Pulse

Custom Hooks

When to create a custom hook

Built-in hooks like ps.init(), ps.setup(), and ps.state() cover most use cases. Create a custom hook when you need:

  • Lifecycle control: Code that runs at specific points in the render cycle
  • Reusable initialization logic: Complex setup shared across many components
  • Resource management: Automatic cleanup when components unmount

Creating a custom hook

Custom hooks have two parts: a state class and a hook registration.

Step 1: Subclass ps.hooks.State

The state class holds data and defines lifecycle methods:

class TimerHookState(ps.hooks.State):
    def __init__(self):
        self.start_time = time.time()

    def elapsed(self) -> float:
        return time.time() - self.start_time

    def dispose(self) -> None:
        # Called when the component unmounts
        print(f"Timer ran for {self.elapsed():.2f}s")

Step 2: Register with ps.hooks.create

Register your hook with a unique name and factory function:

_timer_hook = ps.hooks.create("my_app:timer", lambda: TimerHookState())

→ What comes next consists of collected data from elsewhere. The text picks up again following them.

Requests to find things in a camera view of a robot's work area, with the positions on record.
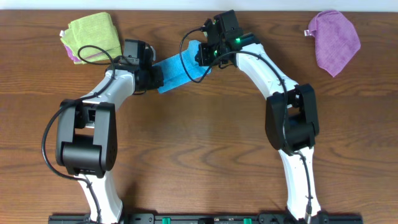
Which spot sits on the purple microfiber cloth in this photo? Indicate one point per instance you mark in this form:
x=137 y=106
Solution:
x=336 y=40

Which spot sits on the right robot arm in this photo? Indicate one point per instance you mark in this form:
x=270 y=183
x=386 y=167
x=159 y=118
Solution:
x=291 y=111

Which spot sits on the folded purple cloth in stack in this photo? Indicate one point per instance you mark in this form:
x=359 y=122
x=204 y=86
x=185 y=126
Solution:
x=71 y=53

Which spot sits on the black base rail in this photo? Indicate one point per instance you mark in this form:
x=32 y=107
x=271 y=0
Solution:
x=263 y=218

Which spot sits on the folded green cloth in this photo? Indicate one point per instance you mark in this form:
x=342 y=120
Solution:
x=91 y=54
x=96 y=30

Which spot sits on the folded green cloth bottom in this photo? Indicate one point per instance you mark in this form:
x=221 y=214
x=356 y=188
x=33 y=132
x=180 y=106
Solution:
x=91 y=54

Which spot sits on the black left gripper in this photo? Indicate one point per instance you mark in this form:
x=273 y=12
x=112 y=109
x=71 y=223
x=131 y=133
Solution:
x=156 y=77

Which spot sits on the blue microfiber cloth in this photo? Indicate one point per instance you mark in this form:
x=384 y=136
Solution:
x=174 y=74

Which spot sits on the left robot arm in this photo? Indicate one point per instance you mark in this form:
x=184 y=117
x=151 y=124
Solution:
x=87 y=143

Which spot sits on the folded green cloth top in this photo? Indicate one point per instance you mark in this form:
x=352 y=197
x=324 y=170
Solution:
x=96 y=30

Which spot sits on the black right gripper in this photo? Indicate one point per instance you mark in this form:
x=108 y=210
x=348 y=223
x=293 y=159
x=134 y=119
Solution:
x=202 y=54

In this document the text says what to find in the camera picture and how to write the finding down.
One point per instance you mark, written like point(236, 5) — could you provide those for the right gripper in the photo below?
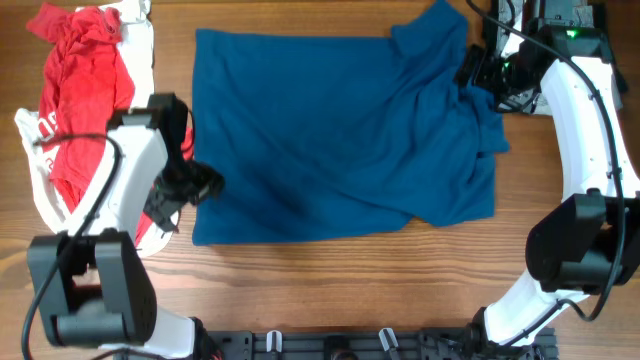
point(486, 61)

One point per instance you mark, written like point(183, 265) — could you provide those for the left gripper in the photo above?
point(208, 181)

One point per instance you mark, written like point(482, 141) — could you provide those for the blue t-shirt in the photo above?
point(332, 137)

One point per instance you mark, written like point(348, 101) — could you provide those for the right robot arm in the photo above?
point(589, 244)

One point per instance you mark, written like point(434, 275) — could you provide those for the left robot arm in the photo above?
point(91, 289)

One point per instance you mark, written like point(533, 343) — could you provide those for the folded light blue jeans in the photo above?
point(535, 105)

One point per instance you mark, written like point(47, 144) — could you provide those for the red t-shirt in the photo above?
point(85, 83)

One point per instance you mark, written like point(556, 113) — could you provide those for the white t-shirt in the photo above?
point(137, 50)

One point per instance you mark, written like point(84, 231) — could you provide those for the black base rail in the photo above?
point(427, 344)

def use_timer() -> TimerHookState:
    """Get the timer for the current component."""
    return _timer_hook()

Step 3: Use in components

@ps.component
def MyComponent():
    timer = use_timer()
    return ps.div(f"Component has been alive for {timer.elapsed():.1f}s")

Lifecycle methods

The HookState base class provides three lifecycle methods you can override:

MethodWhen it runsUse case
on_render_start(render_cycle)Before each renderReset per-render state, start measurements
on_render_end(render_cycle)After each renderFinalize calculations, trigger side effects
dispose()When component unmountsClean up resources, cancel subscriptions
class RenderCounterState(ps.hooks.State):
    def __init__(self):
        self.total_renders = 0
        self.last_render_duration = 0.0
        self._render_start: float = 0.0

    def on_render_start(self, render_cycle: int) -> None:
        self._render_start = time.time()
        self.total_renders = render_cycle

    def on_render_end(self, render_cycle: int) -> None:
        self.last_render_duration = time.time() - self._render_start

    def dispose(self) -> None:
        print(f"Component rendered {self.total_renders} times")

Hook keys

Hooks can be called with an optional key to maintain separate instances:

_cache_hook = ps.hooks.create("my_app:cache", lambda: CacheState())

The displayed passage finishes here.